WORK TO COMPLETE:
Return only how many lines in the data include the string "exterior".

Saved entries
○ ○ ○ ○ ○

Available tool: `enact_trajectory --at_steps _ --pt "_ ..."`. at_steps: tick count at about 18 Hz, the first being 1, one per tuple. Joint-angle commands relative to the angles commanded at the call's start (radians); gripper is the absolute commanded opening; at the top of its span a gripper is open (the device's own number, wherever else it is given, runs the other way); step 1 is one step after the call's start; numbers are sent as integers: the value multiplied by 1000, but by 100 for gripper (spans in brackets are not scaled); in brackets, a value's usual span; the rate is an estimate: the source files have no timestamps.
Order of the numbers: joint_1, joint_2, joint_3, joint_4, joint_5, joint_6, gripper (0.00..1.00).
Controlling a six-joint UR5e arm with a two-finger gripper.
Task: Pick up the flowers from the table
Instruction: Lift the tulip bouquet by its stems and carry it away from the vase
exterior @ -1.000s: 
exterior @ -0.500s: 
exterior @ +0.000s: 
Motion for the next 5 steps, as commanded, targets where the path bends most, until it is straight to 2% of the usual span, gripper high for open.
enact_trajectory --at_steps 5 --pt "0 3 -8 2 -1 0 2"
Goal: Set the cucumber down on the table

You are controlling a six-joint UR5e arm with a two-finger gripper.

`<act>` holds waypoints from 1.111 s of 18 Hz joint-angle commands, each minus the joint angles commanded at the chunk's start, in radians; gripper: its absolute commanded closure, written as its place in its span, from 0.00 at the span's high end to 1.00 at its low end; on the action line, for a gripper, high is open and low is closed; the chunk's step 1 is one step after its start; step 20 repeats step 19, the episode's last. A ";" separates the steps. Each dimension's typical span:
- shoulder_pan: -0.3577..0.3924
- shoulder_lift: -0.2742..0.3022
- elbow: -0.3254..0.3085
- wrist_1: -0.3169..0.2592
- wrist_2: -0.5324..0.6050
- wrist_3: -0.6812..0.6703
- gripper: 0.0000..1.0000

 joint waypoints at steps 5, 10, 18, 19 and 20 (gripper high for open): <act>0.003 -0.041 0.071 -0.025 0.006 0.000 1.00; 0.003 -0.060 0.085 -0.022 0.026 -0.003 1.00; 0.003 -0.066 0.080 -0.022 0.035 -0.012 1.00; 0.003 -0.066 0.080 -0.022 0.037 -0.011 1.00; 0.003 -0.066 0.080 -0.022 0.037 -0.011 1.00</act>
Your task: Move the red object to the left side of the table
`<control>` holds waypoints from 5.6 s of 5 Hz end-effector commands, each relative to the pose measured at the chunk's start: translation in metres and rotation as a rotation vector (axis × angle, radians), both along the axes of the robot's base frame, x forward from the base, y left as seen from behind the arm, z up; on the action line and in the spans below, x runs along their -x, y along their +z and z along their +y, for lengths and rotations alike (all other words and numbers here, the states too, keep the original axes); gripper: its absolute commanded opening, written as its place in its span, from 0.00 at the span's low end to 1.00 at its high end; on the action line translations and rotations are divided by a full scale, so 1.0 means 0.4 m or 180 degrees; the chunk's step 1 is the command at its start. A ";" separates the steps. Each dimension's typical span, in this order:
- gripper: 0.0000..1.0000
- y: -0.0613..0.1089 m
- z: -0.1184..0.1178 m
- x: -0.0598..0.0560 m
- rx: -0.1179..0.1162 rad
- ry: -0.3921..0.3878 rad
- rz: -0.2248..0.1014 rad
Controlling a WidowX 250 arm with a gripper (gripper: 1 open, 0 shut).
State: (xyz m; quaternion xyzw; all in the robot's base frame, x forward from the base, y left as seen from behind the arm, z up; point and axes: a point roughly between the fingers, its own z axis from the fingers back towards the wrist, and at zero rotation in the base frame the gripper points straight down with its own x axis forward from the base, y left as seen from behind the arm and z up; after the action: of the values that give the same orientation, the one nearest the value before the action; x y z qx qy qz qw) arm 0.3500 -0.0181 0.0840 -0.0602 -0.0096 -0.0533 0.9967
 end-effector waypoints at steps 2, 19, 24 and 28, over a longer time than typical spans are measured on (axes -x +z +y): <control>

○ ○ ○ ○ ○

RESULT OF THE EXERCISE:
3